#### [Task goal]
Every line with "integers" in it must be copied from the data.

#### [Data section]
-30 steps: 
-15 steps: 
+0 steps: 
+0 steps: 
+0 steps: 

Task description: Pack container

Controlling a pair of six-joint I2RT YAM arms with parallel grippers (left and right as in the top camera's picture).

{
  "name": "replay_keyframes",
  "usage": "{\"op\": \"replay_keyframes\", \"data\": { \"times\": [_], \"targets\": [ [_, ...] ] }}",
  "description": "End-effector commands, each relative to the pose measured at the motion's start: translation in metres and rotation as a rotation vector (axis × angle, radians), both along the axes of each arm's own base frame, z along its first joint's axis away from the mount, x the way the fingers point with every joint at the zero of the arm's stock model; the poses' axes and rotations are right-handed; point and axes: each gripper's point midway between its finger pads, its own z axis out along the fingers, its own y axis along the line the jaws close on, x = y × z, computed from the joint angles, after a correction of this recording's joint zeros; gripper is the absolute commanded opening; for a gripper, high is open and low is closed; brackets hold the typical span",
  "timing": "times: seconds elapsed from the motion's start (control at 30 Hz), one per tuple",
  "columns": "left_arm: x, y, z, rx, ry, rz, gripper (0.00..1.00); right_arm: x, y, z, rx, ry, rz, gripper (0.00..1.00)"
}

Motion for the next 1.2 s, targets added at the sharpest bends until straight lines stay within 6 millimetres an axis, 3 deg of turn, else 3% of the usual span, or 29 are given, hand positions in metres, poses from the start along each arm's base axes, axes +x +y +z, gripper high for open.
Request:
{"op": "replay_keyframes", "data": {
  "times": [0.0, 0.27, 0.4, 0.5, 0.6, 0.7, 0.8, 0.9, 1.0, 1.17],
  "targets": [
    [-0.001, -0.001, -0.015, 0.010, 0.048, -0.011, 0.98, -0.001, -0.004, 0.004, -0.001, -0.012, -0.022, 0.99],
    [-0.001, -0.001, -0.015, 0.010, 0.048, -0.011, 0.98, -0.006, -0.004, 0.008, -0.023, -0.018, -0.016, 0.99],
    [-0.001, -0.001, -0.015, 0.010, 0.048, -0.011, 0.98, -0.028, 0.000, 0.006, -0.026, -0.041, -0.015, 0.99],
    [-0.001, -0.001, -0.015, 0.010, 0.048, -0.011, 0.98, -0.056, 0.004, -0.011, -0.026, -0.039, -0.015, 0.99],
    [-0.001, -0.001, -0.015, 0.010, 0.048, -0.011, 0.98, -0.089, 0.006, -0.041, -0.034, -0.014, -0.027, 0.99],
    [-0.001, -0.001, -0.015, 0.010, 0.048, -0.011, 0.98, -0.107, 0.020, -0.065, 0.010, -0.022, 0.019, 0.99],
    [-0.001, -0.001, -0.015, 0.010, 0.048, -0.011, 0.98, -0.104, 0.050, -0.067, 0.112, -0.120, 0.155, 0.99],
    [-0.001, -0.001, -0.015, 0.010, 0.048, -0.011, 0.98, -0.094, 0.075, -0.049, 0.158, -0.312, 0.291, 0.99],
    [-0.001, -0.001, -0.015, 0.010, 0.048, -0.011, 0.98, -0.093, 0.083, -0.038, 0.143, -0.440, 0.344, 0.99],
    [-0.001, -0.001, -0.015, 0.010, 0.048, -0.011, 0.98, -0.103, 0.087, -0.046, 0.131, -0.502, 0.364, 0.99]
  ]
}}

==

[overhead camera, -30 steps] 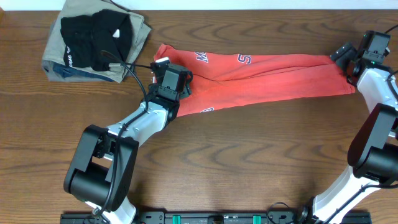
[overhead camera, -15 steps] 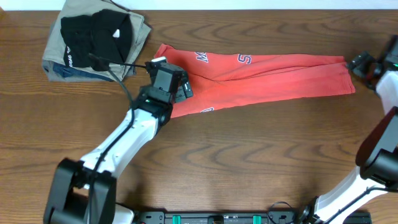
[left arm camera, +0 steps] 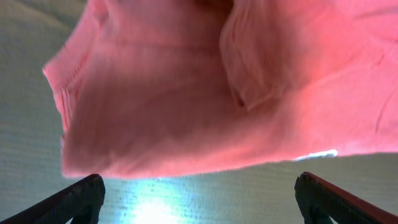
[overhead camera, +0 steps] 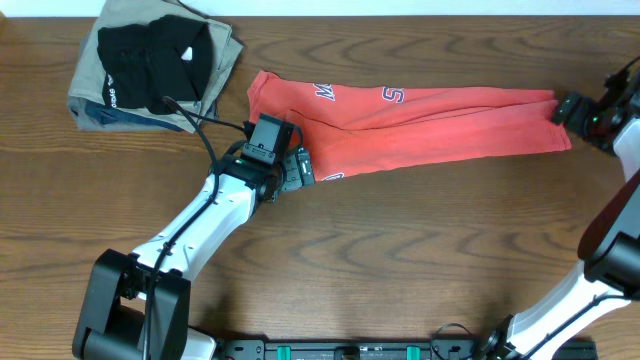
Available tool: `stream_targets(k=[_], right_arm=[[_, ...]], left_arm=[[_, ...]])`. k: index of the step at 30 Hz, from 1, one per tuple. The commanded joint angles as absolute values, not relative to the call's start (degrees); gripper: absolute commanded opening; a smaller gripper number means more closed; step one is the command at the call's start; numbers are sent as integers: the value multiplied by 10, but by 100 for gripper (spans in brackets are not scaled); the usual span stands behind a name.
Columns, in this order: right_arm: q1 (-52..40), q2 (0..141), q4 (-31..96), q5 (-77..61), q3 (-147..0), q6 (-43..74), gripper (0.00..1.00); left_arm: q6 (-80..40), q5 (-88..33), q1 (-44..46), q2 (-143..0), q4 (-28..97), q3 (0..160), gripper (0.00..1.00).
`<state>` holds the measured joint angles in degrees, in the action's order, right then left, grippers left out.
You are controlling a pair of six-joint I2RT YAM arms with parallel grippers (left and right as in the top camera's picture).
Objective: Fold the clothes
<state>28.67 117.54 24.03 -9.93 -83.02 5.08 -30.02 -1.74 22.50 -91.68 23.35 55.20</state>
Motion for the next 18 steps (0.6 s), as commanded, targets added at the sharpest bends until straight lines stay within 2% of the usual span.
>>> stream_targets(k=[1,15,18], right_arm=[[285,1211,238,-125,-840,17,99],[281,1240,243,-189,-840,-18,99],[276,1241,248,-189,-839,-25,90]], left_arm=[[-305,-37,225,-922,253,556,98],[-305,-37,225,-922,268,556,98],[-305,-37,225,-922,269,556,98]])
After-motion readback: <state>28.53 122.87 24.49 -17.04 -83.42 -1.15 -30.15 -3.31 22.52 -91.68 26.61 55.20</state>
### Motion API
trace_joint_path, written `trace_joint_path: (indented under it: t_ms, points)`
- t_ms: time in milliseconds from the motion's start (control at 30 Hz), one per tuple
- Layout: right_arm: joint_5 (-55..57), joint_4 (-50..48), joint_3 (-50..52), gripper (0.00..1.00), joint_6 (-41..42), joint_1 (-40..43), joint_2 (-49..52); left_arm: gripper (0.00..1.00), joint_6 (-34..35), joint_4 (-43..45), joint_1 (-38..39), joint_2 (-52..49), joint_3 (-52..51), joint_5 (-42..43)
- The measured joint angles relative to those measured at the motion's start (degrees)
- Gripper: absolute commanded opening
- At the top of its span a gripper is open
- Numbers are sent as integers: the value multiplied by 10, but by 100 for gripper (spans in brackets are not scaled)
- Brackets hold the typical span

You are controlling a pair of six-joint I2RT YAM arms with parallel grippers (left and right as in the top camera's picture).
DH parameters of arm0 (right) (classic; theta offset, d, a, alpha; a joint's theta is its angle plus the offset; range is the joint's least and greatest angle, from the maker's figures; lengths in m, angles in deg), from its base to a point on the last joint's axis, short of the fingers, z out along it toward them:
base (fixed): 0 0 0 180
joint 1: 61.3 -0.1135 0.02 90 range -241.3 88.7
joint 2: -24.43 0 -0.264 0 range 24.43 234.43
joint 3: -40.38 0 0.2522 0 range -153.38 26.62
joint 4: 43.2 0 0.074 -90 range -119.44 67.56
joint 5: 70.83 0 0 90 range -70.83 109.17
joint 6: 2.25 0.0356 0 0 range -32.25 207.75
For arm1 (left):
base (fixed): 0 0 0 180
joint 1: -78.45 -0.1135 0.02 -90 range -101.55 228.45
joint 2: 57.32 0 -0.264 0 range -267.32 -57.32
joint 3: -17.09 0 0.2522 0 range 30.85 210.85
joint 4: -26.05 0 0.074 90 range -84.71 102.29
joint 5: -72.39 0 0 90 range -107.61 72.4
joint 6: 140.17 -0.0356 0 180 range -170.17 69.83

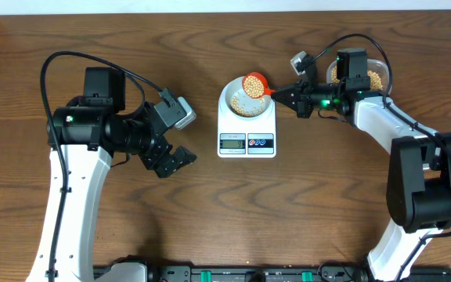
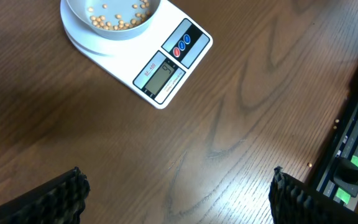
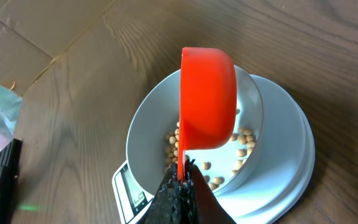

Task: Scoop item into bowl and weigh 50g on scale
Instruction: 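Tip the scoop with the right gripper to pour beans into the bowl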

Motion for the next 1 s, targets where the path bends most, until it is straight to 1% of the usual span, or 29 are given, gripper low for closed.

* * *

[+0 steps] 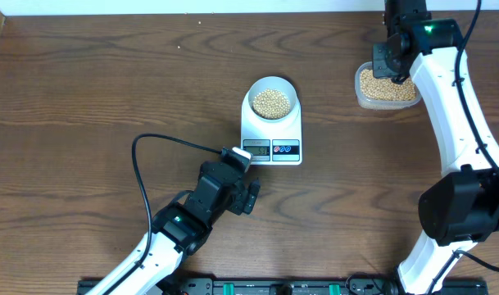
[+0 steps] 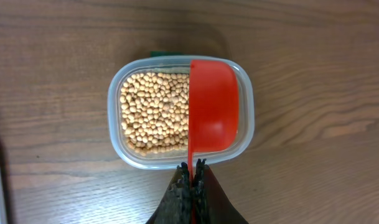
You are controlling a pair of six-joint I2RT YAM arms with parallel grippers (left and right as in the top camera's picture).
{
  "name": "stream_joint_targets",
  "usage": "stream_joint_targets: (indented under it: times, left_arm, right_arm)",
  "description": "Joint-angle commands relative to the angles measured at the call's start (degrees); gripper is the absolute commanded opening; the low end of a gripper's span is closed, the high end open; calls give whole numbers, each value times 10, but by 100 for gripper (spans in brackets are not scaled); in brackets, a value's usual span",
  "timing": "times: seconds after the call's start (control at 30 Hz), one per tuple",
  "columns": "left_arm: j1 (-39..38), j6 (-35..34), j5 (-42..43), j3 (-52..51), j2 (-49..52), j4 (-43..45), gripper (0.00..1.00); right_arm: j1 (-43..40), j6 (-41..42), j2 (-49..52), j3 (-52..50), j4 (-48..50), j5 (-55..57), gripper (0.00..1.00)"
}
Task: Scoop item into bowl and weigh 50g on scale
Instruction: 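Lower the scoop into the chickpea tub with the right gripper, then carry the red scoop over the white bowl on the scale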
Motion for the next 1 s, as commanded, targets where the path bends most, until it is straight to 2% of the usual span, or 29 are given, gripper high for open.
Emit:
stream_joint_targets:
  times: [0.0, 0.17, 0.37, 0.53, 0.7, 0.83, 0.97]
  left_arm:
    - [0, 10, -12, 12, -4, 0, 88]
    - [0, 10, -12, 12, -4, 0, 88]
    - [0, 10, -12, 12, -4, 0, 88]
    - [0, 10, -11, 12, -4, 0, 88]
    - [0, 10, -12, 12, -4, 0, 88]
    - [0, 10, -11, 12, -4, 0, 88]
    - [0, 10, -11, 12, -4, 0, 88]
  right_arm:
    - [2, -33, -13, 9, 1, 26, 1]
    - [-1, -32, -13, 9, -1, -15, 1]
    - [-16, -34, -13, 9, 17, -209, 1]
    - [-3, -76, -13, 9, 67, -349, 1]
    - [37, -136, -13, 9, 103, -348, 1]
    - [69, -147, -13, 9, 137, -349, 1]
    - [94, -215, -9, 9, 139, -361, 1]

#### [Answer for this exercise]
Available tool: `stream_targets(k=[_], right_arm=[[_, ...]], left_arm=[[_, ...]])`. k: index of the step at 30 Hz, from 1, one per tuple. The commanded joint angles as absolute values, not relative to the call's start (degrees); gripper: absolute commanded opening; a smaller gripper number means more closed; step one is the command at the call's start; numbers are sent as integers: the value multiplied by 10, but by 100 for gripper (spans in brackets are not scaled); the usual span stands behind a name.
- Numbers are sent as integers: the value multiplied by 10, but by 100 for gripper (spans in brackets are not scaled)

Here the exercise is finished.